▶ **Task to complete**: Restate exactly the lines below, from the one containing "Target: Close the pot" through the final line, and leave out the pictures.

━━━ Given material ━━━

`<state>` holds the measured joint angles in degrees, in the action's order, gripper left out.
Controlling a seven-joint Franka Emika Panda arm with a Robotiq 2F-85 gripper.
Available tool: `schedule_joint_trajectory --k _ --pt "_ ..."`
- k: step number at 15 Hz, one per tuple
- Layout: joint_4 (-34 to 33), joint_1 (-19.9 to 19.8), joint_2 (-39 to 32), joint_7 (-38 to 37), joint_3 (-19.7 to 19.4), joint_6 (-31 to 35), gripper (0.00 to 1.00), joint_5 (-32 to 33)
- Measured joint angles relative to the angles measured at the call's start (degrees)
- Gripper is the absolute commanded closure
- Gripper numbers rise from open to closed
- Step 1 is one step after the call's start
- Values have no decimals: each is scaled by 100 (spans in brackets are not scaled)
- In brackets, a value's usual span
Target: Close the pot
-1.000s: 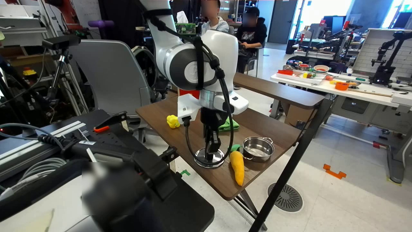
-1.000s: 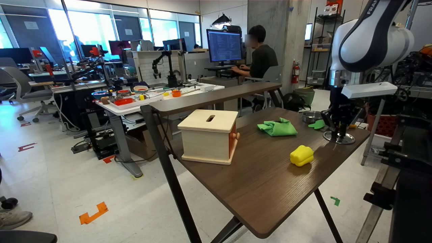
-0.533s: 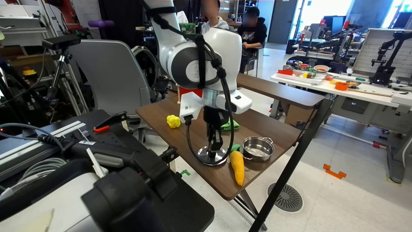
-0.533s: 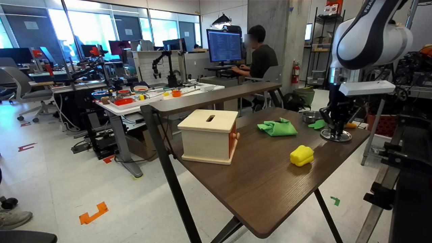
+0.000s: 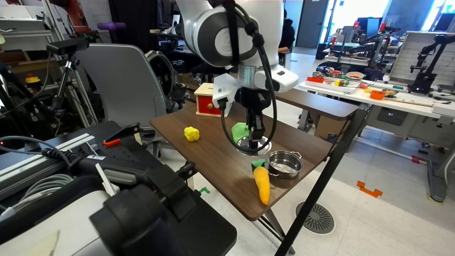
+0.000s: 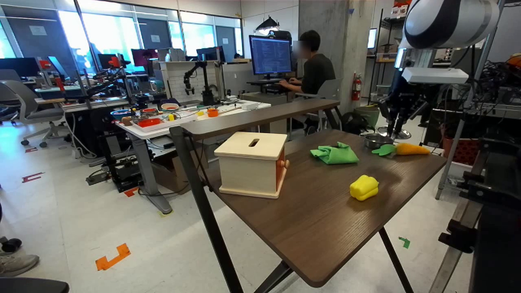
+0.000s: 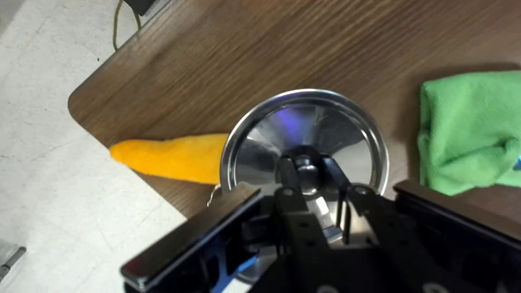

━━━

▶ **Answer section**:
Target: Close the pot
-1.000s: 
-1.000s: 
-0.533s: 
-0.533s: 
+0.000s: 
+0.000s: 
+0.000s: 

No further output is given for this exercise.